Hallmark then sued Clipper in federal court, alleging that Clipper had
misappropriated Hallmark’s trade secrets to acquire and manage RPG in violation of
MUTSA. A jury agreed with Hallmark and awarded it $21.3 million in compensatory
damages and $10 million in punitive damages. After the verdict, Clipper moved for
judgment as a matter of law, asserting that the jury lacked sufficient evidence from
which to conclude that Hallmark’s PowerPoint presentations constituted trade secrets
under MUTSA, that the verdict gave Hallmark a second recovery for a single injury,
and that the punitive damages assessed against Clipper were inconsistent with
Missouri law and due process. After the court denied that motion, Clipper moved to
alter or amend the judgment under Federal Rule of Civil Procedure 59(e), asserting
that under Missouri’s settlement offset statute, see Mo. Rev. Stat. § 537.060, the jury
verdict should be offset by the amount of Hallmark’s settlement with Monitor.

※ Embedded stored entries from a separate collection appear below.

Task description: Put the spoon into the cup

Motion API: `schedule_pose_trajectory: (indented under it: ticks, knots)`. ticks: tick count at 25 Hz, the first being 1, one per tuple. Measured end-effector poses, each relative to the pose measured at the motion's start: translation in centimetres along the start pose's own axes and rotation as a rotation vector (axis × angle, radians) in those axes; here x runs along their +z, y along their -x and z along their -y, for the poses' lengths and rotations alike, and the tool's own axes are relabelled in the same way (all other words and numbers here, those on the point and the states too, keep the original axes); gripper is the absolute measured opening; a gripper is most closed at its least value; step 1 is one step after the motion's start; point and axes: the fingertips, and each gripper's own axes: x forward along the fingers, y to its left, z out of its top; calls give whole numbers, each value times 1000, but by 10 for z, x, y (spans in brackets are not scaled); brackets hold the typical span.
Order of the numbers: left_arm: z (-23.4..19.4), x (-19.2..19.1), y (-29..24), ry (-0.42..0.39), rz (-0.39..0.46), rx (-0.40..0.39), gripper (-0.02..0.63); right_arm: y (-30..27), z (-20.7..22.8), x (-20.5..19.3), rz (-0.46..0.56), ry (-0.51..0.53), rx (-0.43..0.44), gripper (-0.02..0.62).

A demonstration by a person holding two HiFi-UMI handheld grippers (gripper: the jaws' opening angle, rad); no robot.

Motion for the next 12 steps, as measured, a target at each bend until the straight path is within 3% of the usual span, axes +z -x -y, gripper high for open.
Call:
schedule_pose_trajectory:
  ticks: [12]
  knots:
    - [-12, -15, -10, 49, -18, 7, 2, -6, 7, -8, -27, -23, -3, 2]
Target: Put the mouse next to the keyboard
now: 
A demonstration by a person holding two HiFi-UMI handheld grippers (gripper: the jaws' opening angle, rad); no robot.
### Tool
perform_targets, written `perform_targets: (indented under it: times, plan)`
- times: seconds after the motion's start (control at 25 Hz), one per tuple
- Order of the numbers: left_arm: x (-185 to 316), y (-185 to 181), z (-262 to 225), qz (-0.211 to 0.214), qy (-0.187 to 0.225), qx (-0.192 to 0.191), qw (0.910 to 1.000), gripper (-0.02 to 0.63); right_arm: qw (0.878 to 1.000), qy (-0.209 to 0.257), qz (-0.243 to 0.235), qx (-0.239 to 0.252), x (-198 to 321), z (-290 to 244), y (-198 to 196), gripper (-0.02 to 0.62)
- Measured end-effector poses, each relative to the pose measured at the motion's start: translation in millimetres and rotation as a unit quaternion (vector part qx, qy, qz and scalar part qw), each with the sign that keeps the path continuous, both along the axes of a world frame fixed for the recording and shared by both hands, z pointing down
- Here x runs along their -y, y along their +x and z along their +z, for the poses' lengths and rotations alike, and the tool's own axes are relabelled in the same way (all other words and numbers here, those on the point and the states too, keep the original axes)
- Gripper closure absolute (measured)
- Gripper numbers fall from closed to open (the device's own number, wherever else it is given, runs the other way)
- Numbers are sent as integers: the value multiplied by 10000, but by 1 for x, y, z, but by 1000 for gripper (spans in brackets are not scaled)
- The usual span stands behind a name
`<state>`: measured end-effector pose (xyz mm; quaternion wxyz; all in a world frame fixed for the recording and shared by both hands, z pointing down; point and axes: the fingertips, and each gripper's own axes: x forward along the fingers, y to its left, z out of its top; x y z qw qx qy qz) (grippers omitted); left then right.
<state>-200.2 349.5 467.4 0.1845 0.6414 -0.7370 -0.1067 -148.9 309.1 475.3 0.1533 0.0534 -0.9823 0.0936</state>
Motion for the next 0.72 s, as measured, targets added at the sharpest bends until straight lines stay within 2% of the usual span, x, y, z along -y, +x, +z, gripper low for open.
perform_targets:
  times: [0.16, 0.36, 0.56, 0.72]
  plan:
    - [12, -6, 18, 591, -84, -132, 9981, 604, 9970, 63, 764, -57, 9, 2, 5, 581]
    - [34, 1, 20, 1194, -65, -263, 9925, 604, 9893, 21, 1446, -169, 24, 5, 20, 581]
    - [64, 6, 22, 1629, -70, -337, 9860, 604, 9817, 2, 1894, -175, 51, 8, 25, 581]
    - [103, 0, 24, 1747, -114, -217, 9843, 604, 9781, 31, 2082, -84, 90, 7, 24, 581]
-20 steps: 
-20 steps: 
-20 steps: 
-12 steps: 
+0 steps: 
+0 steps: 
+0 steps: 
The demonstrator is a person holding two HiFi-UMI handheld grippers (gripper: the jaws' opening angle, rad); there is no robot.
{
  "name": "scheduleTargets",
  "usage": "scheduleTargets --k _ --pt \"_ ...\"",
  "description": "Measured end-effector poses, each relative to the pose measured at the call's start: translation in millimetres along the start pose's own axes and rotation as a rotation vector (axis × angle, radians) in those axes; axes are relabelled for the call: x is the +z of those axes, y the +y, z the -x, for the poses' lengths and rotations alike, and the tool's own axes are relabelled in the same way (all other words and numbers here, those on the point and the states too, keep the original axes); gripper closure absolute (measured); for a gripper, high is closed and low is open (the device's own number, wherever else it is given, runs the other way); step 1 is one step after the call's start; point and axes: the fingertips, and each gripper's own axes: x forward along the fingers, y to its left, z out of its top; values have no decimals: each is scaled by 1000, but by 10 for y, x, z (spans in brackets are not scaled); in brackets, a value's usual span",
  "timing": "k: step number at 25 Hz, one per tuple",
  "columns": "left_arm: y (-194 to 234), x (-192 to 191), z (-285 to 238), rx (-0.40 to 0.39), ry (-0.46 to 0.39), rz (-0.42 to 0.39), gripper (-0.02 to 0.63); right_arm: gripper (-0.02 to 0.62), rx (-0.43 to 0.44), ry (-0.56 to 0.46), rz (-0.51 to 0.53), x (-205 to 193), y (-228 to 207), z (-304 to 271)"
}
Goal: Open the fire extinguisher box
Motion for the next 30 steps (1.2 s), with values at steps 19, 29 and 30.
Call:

The
district court denied that motion as well, and Clipper appealed both post-verdict
rulings.
II.
The parties present three issues on appeal: first, whether the jury correctly
found that Hallmark’s PowerPoint presentations constituted trade secrets under
MUTSA; second, whether the jury verdict gave Hallmark a double recovery; and
third, whether the imposition of punitive damages against Clipper is permissible
under Missouri law and the Due Process Clause.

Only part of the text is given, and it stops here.